What is being asked: What must be returned is the number of lines in the records holding the word "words", with no other text.

----------

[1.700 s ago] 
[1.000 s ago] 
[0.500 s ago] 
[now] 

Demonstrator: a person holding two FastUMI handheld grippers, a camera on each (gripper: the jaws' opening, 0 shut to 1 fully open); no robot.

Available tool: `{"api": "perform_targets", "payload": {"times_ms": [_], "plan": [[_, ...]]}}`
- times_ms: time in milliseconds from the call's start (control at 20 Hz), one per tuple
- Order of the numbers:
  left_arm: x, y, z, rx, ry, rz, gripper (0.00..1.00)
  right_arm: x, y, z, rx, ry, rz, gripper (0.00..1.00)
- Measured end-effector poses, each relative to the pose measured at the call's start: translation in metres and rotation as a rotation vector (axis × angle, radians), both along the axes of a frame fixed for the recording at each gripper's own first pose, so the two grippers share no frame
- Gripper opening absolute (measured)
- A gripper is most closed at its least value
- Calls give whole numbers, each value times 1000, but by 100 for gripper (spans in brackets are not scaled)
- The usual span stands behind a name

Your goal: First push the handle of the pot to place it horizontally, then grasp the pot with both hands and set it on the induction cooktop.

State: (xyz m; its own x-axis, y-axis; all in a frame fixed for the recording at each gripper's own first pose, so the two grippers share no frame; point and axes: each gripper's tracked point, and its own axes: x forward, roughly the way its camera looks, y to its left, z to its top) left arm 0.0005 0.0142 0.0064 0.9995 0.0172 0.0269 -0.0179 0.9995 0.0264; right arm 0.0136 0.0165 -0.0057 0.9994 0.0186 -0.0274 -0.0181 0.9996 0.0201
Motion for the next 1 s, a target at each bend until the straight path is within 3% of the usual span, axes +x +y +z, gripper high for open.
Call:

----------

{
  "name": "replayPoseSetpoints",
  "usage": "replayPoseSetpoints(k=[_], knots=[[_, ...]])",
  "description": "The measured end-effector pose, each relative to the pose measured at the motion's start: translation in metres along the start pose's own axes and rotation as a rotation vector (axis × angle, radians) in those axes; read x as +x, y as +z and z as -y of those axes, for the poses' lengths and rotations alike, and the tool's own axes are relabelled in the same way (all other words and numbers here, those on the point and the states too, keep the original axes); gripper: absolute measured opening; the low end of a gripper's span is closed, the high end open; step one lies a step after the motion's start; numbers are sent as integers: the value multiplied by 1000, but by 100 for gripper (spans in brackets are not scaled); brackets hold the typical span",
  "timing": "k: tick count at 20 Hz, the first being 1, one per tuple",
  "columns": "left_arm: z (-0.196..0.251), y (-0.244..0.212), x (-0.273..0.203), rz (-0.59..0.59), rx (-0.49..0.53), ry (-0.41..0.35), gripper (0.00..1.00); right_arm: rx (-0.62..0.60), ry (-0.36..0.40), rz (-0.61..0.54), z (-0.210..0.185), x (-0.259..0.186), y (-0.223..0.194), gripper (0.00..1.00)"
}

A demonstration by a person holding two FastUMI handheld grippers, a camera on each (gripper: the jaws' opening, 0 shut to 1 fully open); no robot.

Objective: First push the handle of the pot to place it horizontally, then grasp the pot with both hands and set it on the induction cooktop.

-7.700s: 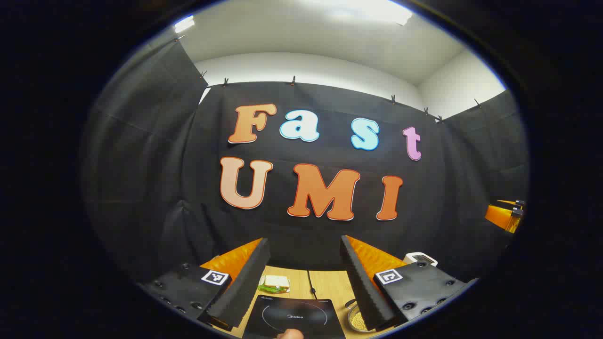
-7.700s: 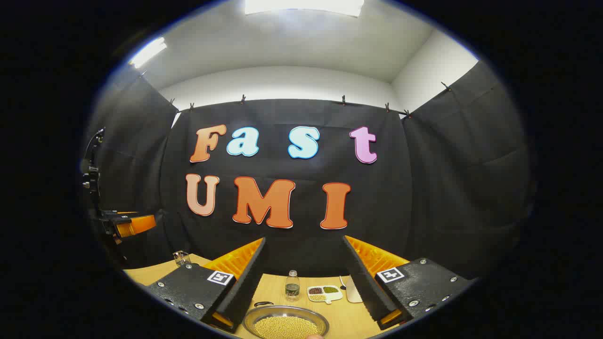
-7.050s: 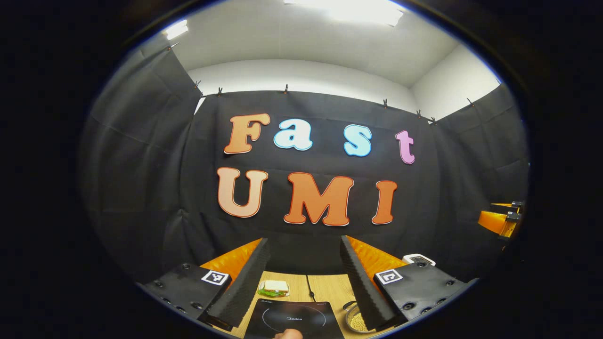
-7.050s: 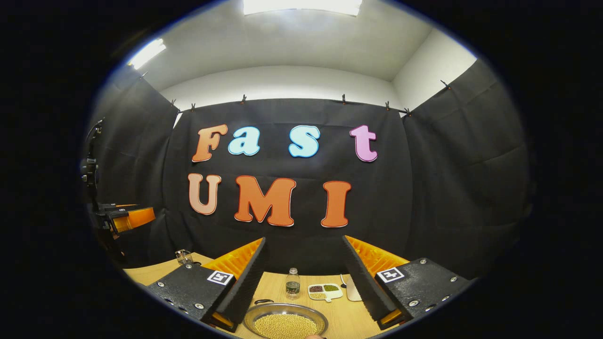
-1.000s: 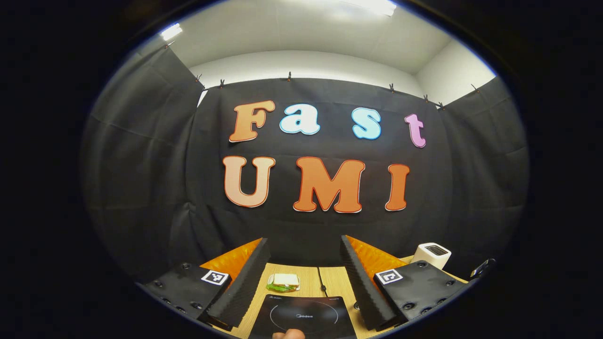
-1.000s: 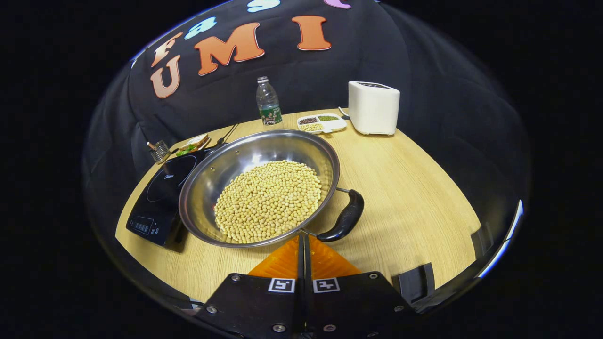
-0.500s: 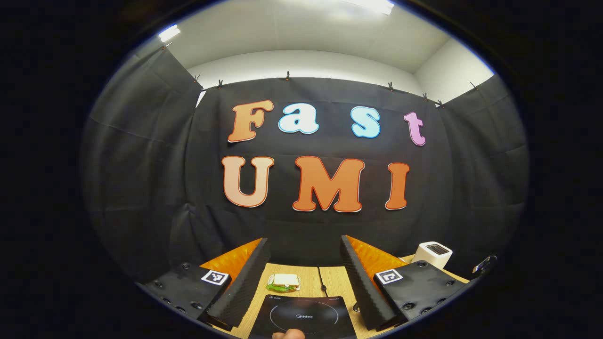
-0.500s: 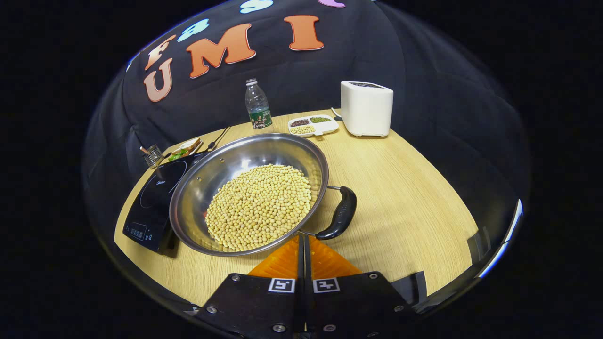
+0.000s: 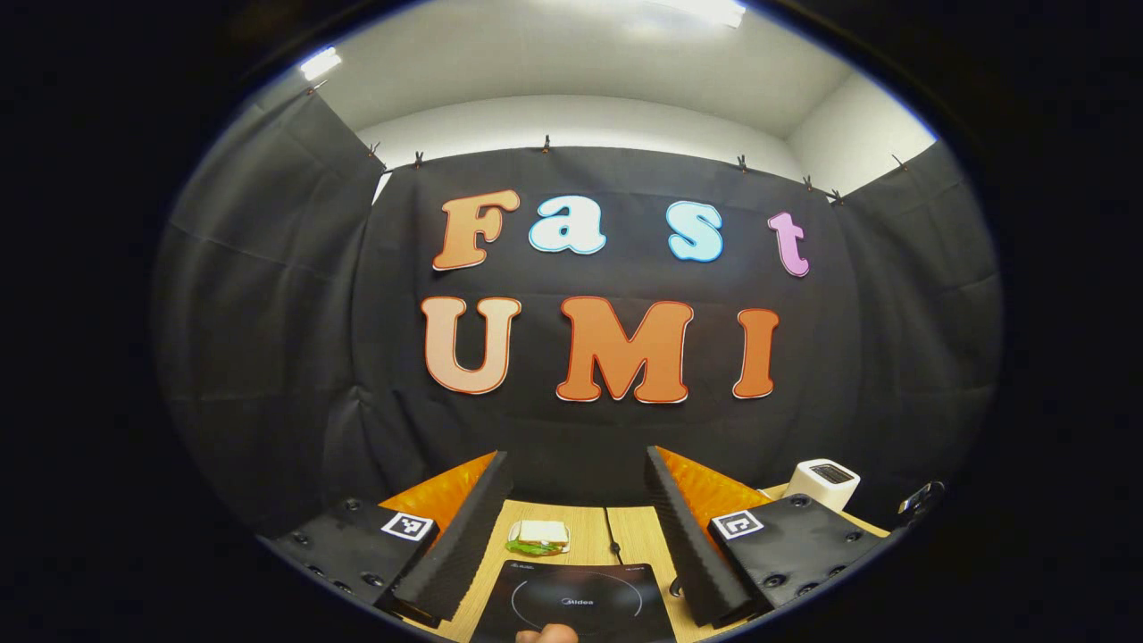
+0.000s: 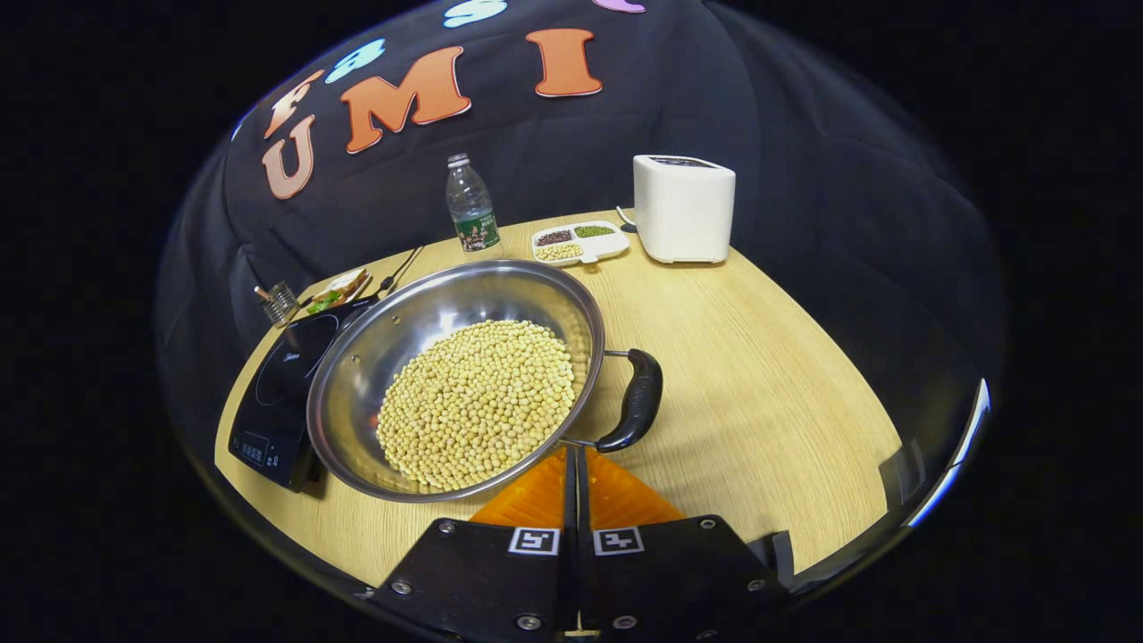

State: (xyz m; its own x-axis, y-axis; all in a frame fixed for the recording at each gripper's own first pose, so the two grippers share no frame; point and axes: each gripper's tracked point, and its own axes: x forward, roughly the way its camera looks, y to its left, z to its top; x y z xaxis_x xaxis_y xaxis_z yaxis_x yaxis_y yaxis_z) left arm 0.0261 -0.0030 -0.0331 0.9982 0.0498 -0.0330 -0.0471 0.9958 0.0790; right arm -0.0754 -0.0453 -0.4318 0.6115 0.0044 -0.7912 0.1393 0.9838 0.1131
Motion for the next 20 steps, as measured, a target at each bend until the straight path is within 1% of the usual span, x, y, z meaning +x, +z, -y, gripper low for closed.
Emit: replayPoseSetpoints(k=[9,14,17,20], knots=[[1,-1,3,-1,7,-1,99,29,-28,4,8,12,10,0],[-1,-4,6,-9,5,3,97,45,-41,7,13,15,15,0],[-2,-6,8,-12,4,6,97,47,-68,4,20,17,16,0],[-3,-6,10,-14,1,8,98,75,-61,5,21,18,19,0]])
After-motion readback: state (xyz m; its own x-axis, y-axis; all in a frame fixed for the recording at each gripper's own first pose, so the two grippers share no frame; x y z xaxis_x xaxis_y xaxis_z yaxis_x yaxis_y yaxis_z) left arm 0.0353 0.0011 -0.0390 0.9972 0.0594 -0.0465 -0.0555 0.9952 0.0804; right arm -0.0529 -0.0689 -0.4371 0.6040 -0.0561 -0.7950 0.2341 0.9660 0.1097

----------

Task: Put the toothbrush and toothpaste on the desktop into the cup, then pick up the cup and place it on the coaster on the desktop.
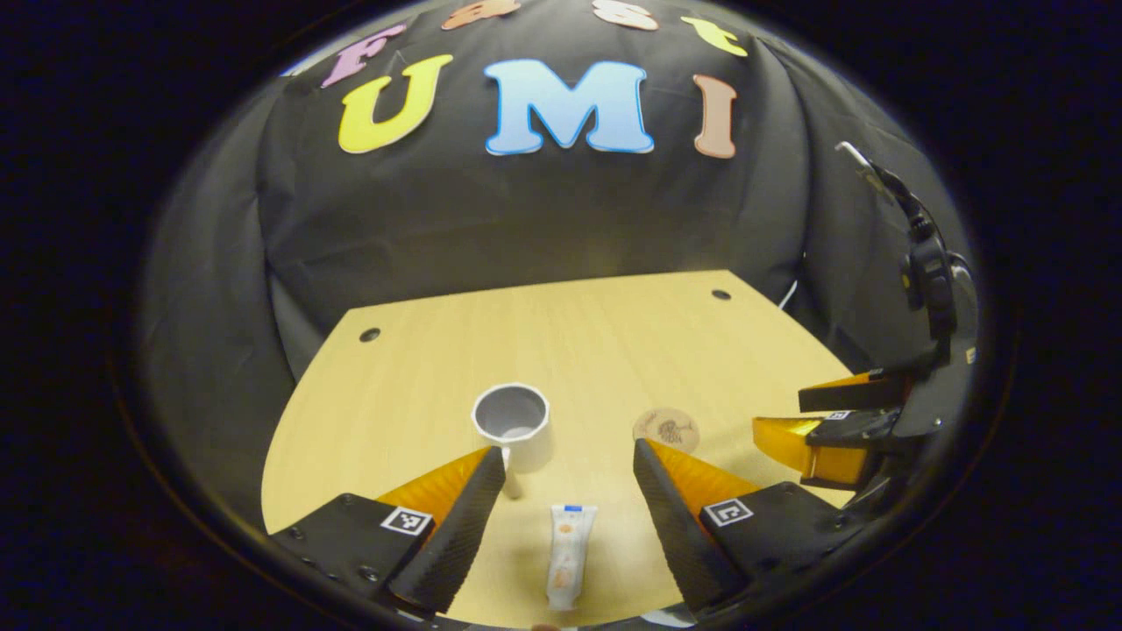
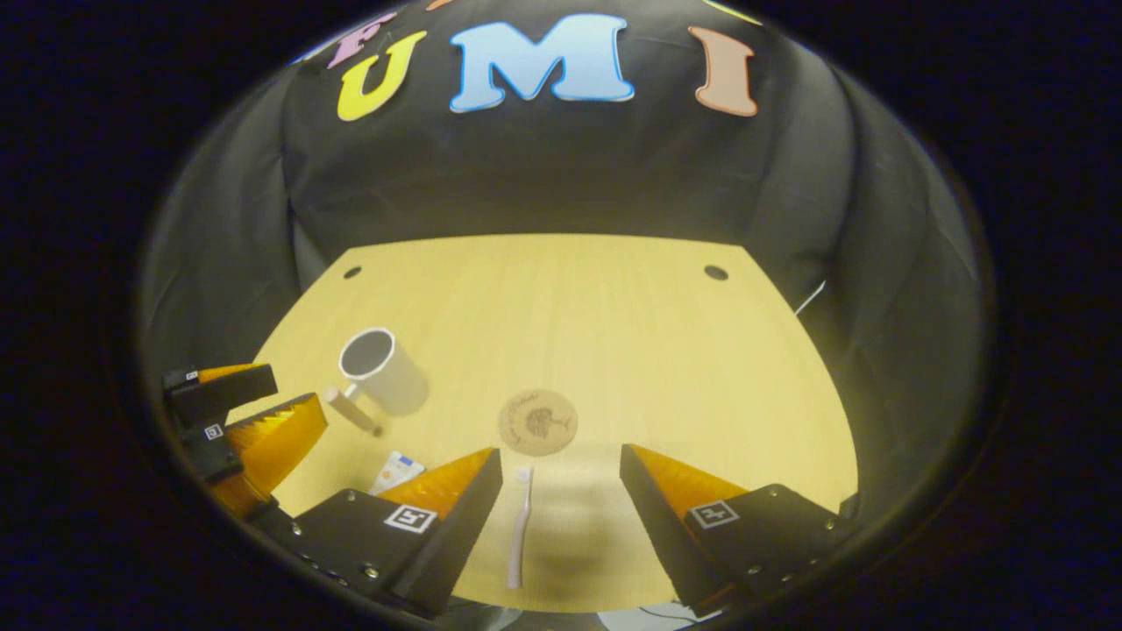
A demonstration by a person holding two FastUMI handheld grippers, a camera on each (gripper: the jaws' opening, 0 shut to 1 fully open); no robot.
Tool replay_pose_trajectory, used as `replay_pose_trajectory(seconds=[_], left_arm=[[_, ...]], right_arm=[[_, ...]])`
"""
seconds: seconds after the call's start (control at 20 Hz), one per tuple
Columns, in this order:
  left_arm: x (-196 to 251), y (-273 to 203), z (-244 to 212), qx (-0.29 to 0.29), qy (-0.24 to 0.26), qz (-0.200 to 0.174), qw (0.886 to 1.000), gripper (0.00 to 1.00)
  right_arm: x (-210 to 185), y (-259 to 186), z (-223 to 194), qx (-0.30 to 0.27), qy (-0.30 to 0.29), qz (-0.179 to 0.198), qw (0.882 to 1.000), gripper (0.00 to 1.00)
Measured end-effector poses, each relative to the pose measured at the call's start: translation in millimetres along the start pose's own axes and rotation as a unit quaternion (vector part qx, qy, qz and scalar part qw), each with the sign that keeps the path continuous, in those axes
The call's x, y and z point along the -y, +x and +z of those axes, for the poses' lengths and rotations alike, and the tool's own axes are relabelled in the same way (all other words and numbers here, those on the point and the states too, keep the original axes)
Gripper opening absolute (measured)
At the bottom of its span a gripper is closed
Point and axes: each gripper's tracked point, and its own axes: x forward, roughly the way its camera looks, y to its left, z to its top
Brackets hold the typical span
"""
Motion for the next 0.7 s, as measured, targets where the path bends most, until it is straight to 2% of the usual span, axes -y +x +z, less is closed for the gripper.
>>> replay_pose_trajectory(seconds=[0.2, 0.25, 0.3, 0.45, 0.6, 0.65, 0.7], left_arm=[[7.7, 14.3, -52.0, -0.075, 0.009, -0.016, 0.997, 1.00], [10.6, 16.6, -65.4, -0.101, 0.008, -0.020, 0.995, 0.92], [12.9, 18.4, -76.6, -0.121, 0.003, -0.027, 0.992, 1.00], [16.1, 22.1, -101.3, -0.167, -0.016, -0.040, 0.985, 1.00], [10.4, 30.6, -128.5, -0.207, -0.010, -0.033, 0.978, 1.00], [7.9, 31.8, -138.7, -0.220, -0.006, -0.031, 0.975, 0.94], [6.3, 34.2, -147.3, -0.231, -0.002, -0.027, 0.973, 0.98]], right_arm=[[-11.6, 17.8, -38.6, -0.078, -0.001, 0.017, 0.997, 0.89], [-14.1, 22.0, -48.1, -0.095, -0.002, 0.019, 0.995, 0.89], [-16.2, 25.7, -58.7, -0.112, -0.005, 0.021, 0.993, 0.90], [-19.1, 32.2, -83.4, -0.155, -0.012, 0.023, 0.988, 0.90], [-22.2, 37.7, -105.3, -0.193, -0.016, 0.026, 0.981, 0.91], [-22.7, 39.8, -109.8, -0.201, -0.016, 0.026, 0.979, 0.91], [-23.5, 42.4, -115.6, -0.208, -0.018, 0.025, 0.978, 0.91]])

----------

Reply to the exercise: 2